Secondo l’Agenzia delle Entrate, questa operazione non costituisce una cessione di azienda o di ramo d’azienda, che sarebbe stata esente da IVA ma soggetta a imposta di registro proporzionale. Si tratta invece di una prestazione di servizi a tutti gli effetti, quindi soggetta a IVA, con applicazione dell’imposta di registro in misura fissa: 200 euro.
La conclusione si fonda su un principio costante, ribadito anche dalla Corte di Giustizia dell’Unione Europea e dalla giurisprudenza nazionale: la cessione d’azienda presuppone il trasferimento di un complesso organizzato di beni e rapporti idoneo a garantire lo svolgimento autonomo di un’attività economica.
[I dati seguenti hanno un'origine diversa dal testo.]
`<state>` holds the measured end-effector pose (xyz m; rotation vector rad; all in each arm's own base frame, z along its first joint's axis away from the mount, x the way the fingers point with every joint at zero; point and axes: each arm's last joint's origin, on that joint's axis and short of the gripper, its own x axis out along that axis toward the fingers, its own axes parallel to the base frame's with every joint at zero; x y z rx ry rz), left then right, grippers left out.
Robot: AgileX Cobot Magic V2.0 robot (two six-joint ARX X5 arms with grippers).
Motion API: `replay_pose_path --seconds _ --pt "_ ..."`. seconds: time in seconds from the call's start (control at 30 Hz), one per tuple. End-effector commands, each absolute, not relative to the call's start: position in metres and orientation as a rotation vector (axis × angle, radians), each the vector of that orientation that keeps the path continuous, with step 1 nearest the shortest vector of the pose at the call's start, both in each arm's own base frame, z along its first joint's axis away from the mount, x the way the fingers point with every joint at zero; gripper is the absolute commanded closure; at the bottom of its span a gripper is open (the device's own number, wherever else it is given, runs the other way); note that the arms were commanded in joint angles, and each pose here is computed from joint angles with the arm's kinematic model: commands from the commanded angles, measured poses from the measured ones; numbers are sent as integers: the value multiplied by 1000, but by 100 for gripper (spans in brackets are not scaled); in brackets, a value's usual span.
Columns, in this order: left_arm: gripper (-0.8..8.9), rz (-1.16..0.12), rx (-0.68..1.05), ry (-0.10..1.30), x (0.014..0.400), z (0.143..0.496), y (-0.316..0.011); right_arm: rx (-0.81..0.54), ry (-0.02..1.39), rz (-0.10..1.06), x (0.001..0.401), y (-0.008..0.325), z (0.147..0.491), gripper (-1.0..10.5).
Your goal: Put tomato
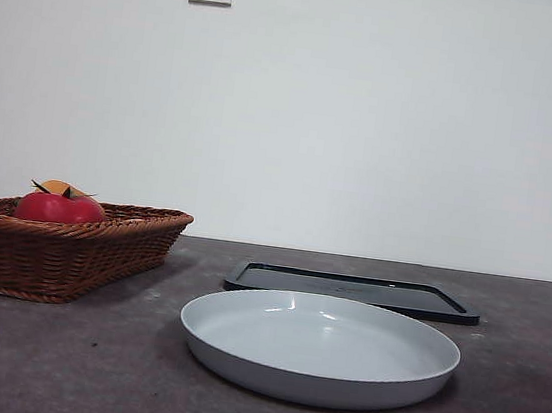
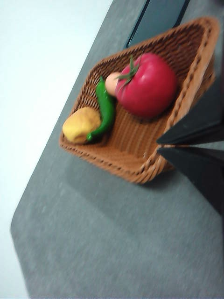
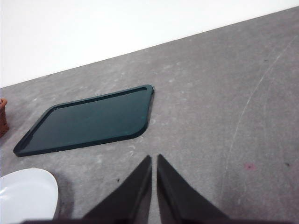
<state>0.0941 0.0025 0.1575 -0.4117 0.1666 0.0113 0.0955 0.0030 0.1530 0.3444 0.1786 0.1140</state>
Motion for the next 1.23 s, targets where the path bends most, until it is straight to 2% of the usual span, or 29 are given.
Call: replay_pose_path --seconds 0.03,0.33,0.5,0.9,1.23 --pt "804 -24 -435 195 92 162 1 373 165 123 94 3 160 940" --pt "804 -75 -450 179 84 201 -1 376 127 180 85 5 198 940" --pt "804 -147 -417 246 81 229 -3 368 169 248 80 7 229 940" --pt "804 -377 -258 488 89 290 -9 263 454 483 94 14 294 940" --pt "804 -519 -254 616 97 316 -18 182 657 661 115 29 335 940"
Se si trasferisce soltanto un bene isolato, come un marchio, senza gli elementi organizzativi che ne consentono l’utilizzo autonomo, non si è in presenza di un’azienda o di un ramo, ma di una semplice operazione patrimoniale.
Per le imprese, questa interpretazione ha conseguenze pratiche importanti. L’applicazione dell’IVA può influire sul prezzo finale e sulle valutazioni economiche complessive, soprattutto in operazioni di acquisizione o internalizzazione di marchi già utilizzati con licenza. Inoltre, l’imposta di registro fissa rende il carico fiscale più prevedibile rispetto al regime proporzionale, ma richiede comunque un’attenta pianificazione finanziaria e contrattuale.
Non si tratta di un dettaglio marginale. Una valutazione errata sulla qualificazione dell’operazione può comportare oneri fiscali inattesi e compromettere la convenienza strategica di un’acquisizione. Per questo motivo, chi si occupa di operazioni societarie e di proprietà intellettuale dovrebbe integrare sempre la prospettiva legale con quella fiscale, così da gestire il trasferimento di marchi in modo consapevole ed efficiente.